Trump has taken steps in recent days to bring the war to an end. Late Tuesday, the president paused a plan to help guide trapped commercial ships out of the Strait of Hormuz, expressing optimism that a deal could be reached with Iran to end the conflict.
Crude oil prices fell below $100 a barrel on Wednesday, after reports that Iran and the U.S. are working with mediators on a one-page framework to restart negotiations aimed at ending the conflict and opening the strait.
Sununu said Trump administration officials are conscious of the economic fallout from the war: “They get it…and I think that’s why they’re trying to get through the war as fast as they can.”
But he cautioned that it could take months for prices to return to prewar levels.
“Ticket prices won’t go down immediately” after the strait is fully reopened, Sununu said. “You’re looking at elevated ticket prices through the summer and fall because it takes a while for the prices to go down.”
Since the initial U.S.-Israeli attack in late February, Sununu has met in Washington with National Economic Council Director Kevin Hassett, representatives from the Transportation Department and senior White House officials.
A White House official confirmed that Hassett and Sununu have discussed the effect of increased fuel prices on the airline industry. The official said the conversation touched on how the industry can mitigate the impact of high jet fuel prices on consumers.
“The president and his entire energy team anticipated these short-term disruptions to the global energy markets from Operation Epic Fury and had a plan prepared to mitigate these disruptions,” White House spokeswoman Taylor Rogers said, pointing to the administration’s decision to waive a century-old shipping law in a bid to lower the cost of moving oil.
Rogers said the administration is working with industry representatives to “address their concerns, explore potential actions, and inform the president’s policy decisions.”
A Treasury Department spokesman pointed to Bessent’s recent comments on Fox News that the U.S. economy remains strong despite price increases. The spokesman said Treasury officials have met with airline executives, who have reaffirmed strong ticket bookings.
“We’re cognizant that this short-term move up in prices is affecting the American people, but I am also confident, on the other side of this, prices will come down very quickly,” Bessent told Fox News on Monday.
The war has already contributed to one casualty in the industry: Spirit Airlines.
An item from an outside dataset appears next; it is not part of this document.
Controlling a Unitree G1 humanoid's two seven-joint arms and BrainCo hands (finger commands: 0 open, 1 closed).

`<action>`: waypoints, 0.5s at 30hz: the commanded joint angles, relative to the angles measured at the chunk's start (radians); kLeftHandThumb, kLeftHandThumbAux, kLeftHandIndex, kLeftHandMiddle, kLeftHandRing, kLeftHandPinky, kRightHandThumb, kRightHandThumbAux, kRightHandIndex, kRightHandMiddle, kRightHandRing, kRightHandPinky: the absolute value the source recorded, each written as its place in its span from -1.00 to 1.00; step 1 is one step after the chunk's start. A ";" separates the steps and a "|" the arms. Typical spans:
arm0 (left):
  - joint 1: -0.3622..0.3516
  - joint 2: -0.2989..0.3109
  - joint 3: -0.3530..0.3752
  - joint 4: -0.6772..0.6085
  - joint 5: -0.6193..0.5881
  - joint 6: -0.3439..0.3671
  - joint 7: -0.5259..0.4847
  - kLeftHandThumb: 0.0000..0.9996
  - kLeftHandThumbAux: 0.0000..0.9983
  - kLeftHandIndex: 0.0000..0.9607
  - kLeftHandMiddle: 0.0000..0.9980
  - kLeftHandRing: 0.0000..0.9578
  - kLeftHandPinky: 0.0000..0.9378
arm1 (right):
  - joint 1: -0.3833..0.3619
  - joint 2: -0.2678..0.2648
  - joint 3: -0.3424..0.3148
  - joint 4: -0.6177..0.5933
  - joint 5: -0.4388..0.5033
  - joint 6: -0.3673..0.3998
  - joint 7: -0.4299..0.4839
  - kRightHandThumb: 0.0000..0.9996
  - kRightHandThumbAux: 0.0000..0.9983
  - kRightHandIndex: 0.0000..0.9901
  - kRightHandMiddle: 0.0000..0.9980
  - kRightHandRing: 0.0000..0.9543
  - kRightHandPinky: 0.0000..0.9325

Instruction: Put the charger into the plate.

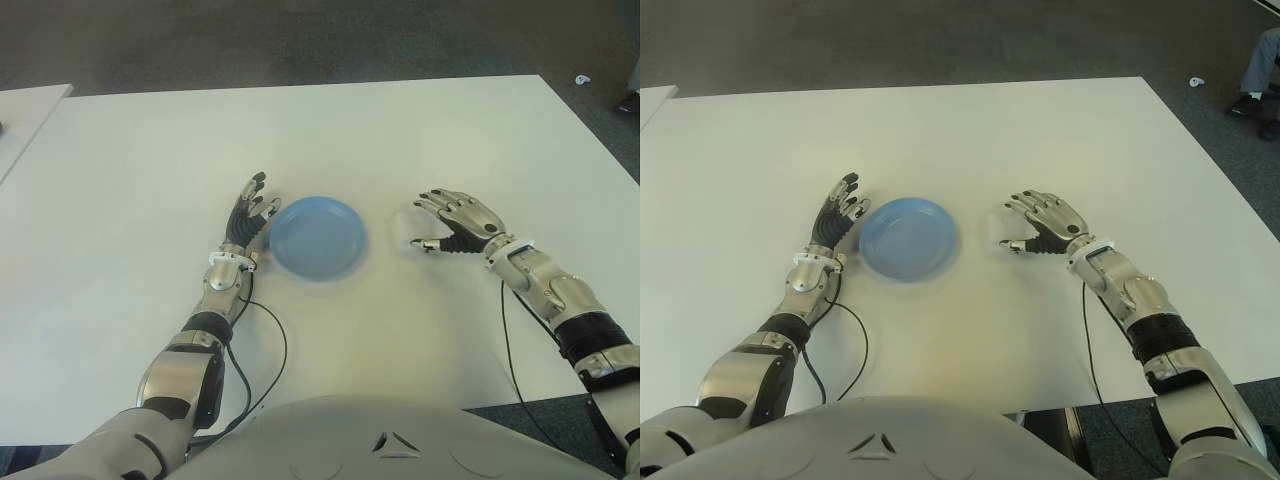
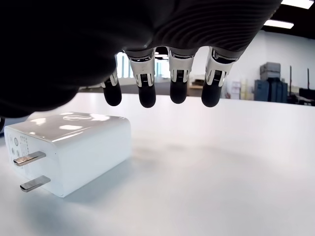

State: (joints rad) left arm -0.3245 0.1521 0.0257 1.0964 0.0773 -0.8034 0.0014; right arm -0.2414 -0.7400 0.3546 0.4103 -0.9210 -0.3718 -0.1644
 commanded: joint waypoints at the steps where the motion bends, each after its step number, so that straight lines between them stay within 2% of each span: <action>1: 0.118 -0.004 -0.005 0.072 0.012 0.030 -0.010 -1.00 0.09 -0.95 -0.92 -0.98 -1.00 | -0.011 0.008 0.016 0.018 -0.007 0.009 -0.004 -0.43 -0.75 -1.00 -1.00 -1.00 -1.00; 15: 0.123 -0.008 -0.005 0.067 0.010 0.019 -0.010 -1.00 0.10 -0.92 -0.88 -0.95 -0.97 | -0.034 0.001 0.034 0.027 -0.015 0.008 0.004 -0.48 -0.75 -1.00 -1.00 -1.00 -1.00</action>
State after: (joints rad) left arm -0.3243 0.1520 0.0258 1.0962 0.0770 -0.8039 0.0013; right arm -0.2570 -0.7380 0.3744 0.4294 -0.9255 -0.3698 -0.1669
Company representatives have said they were forced to close the airline because the sustained surge in jet-fuel prices derailed the company’s plan to emerge from chapter 11 bankruptcy.
The Trump administration and Spirit failed to come to an agreement for the company to receive a financial lifeline of as much as $500 million from the federal government.
Transportation Secretary Sean Duffy has argued that the Iran war wasn’t the cause of Spirit’s demise, pointing to the company’s past financial struggles, as well as the Biden administration’s decision to challenge a merger with JetBlue.
Other budget airlines have also turned to the federal government for help since the U.S.-Israeli attack. A group of budget airlines last month sought $2.5 billion in financial assistance to offset higher fuel costs, and they separately wrote to lawmakers asking for relief from certain ticket taxes.